第11話 シャベル使いと愉快な仲間たち【1】
「……とりあえず、この穴から出ません?」
ここは地底……という程の深さはないものの、地上にそうやすやすと出られない程度の深さはある大穴。
土を集める為だけに俺が黙々と掘っていた穴なのだが、どういう訳か2人のプレイヤーがこの穴に落ちてきてしまった。
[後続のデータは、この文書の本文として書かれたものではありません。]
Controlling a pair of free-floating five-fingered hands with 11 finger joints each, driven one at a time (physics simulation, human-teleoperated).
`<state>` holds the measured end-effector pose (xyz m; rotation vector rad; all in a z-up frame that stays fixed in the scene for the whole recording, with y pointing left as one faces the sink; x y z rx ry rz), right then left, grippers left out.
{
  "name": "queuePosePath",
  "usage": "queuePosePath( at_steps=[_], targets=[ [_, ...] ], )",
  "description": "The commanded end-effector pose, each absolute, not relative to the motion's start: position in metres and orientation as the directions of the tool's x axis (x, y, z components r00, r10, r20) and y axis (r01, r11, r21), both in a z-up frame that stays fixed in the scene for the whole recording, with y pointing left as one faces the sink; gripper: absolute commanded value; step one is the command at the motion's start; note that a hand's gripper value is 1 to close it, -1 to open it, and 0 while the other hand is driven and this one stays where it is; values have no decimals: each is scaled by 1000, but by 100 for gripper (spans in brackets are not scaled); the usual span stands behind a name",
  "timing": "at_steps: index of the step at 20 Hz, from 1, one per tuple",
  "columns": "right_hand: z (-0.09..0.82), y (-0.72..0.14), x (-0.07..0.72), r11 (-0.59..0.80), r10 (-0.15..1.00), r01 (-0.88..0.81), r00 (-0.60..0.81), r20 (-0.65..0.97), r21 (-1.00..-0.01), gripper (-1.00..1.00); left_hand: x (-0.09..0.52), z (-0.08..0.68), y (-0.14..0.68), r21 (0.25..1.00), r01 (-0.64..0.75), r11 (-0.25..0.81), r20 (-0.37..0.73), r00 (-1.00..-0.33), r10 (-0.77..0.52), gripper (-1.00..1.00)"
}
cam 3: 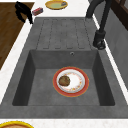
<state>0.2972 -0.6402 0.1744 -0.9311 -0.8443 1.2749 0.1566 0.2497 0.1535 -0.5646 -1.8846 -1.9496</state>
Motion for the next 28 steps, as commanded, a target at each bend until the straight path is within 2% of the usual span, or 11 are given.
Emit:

それも、同じ空間にいるとそれだけで面倒事が発生するタイプの2人が。
土集めを再開する為にも、今すぐに2人へ適当な場所に転移してもらいたい。
「ええ、そうですね。あ、その前に一つ相談があるのですが……よろしいでしょうか?」
「うむ、私でよければ力になろうではないか。……できれば、もう暴力は勘弁願いたいがな、ははは!」
「大丈夫ですよ、あんな事はもういたしませんので。それで、相談と言うのは……」
モルモさんは深呼吸し、何故か俺の方を見ながら言葉を放つ。
「私の……ダンジョン巡りを手伝って頂けないかと思いまして。お二人とも私と同じく初心者の様ですし、パーティーでやった方がお得だと思うのですが……どうでしょう?」
なるほど、確かに魅力的な提案だ。
1人より3人の方が早いのは当たり前だし、今の俺にはソロで戦える程の実力は無い。
パーティに入れて貰えるのは助かる。の、だが––––––––
相手が、この2人なんだよなあ。
別に2人とも悪い人ではないだろうし、嫌いなわけでもないが、何というか一緒に居て疲れる人達だ。
カプリスは人を振り回しながらも最後には最適解に着地して終わるタイプだが、この2人は人を振り回すだけ振り回して放置するタイプの様な気がする。
ただまあ、今日1日パーティーを組むくらいなら楽しくやれるだろう。
……多分。
「俺もダンジョンは全然クリア出来てないので、助かります。ダンプティ氏はどうですか?」
「ああ、私も同行しようじゃないか!……でも、キミ達は誤解しているぞ?私、初心者じゃないからね!?レベル60はあるからね!?」
「えっ、そうだったのですか?」
「いやいや、トカゲに咥えられて死にかけていたじゃないですか!?ここ、推奨レベルはせいぜい20か30位ですよ!?」
「それは……スキルの都合上、あの手の敵とは相性が悪いのだよ……」
この人、大丈夫か?
いくらスキルが弱かろうと、それだけのレベル差があればただ殴るだけでも勝てると思うのだが……ま、そういう事もあるか。
”効果のよく分からないスキルを使ったら自爆した”なんて、ゲームによっては定期的に起こるからな!
ひとまず、モルモさんから送られてきたパーティー申請を承認する。